Bruce nodded, satisfied. He turned and walked towards the balcony.
"Damian, I love you. And if you need anything, you know you can call."
"I know, Father."
Bruce turned, tightly shutting the balcony door behind him. Damian sighed and turned back to Jon.
"Well, they know, and no one tried to kill you, satisfied?"
"Oh, no, I'm terrified that I'll wake up tomorrow with a chunk of Kryptonite in my face, but," Jon shrugged, standing and beginning to gather abandoned mugs.
"You're dramatic."
Silently, they cleaned up and then turned off lights, heading back to bed.
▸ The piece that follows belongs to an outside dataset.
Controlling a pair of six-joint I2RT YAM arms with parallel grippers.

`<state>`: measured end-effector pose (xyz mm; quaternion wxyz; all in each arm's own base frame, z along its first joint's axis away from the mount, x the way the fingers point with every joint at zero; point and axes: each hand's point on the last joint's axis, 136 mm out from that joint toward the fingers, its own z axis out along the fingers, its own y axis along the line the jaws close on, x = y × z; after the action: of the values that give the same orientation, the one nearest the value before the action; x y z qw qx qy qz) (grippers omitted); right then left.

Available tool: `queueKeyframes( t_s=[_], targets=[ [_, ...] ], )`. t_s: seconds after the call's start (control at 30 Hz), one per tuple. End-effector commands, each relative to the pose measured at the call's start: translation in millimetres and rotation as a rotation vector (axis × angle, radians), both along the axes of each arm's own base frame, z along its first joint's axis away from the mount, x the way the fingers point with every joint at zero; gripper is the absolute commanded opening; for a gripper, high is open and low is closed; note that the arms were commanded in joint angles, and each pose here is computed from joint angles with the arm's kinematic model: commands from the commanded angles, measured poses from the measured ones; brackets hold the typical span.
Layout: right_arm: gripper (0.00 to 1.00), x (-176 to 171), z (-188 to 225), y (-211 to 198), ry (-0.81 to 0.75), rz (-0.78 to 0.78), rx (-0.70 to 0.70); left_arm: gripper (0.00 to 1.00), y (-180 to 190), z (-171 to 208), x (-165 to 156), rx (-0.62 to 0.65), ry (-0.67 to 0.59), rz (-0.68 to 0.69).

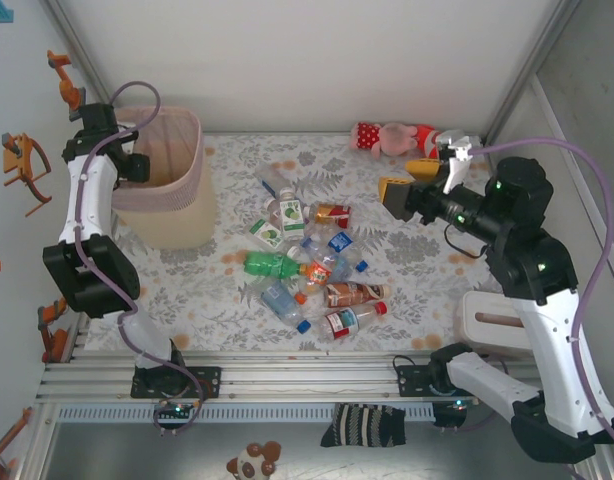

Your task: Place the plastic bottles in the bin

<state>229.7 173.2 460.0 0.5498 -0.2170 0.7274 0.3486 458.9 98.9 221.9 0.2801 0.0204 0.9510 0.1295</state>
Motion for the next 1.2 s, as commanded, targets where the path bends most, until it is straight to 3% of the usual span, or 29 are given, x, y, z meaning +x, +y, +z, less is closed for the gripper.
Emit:
queueKeyframes(
  t_s=[0.0, 0.2, 0.4, 0.7, 1.17],
  targets=[
    [0.78, -4.8, 14.0, 1.6, -0.035, 0.018, 0.024, 0.61, -1.2, -25.2, -1.7, -0.034, 0.075, -0.008],
    [0.78, -6.2, 12.0, -0.6, -0.036, 0.008, 0.023, 0.65, -7.6, -37.3, -1.4, -0.08, 0.12, -0.015],
    [0.78, -8.3, 11.8, -1.7, -0.032, 0.005, 0.025, 0.72, -11.5, -30.2, -2.2, -0.101, 0.101, -0.018],
    [0.78, -10.0, 11.0, -3.1, -0.022, -0.001, 0.036, 0.74, -18.4, -19.0, -3.2, -0.132, 0.069, -0.028],
    [0.77, -8.0, -12.8, -12.4, 0.042, -0.061, -0.012, 0.73, -59.4, 59.0, -1.1, -0.349, -0.156, -0.101]
  ],
)
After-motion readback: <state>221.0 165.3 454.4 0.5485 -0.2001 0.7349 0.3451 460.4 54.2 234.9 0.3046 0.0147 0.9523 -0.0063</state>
Jon laid down and watched Damian move around, fussing with a few things in their room for a bit before finally calming and turning off the light. He came and laid down, facing his fiance.
"I love you, Damian."
"And I you, Habibi."
Jon hummed, rolling over and stretching, kissing Damian softly. In a months time they'd be husband's, and neither one could imagine life any other way. Damian secretly believed, if such things were true, they were soulmates, destined to always be lovers in every universe and timeline. He would, of course, never say this out loud, but he could think it, and he would.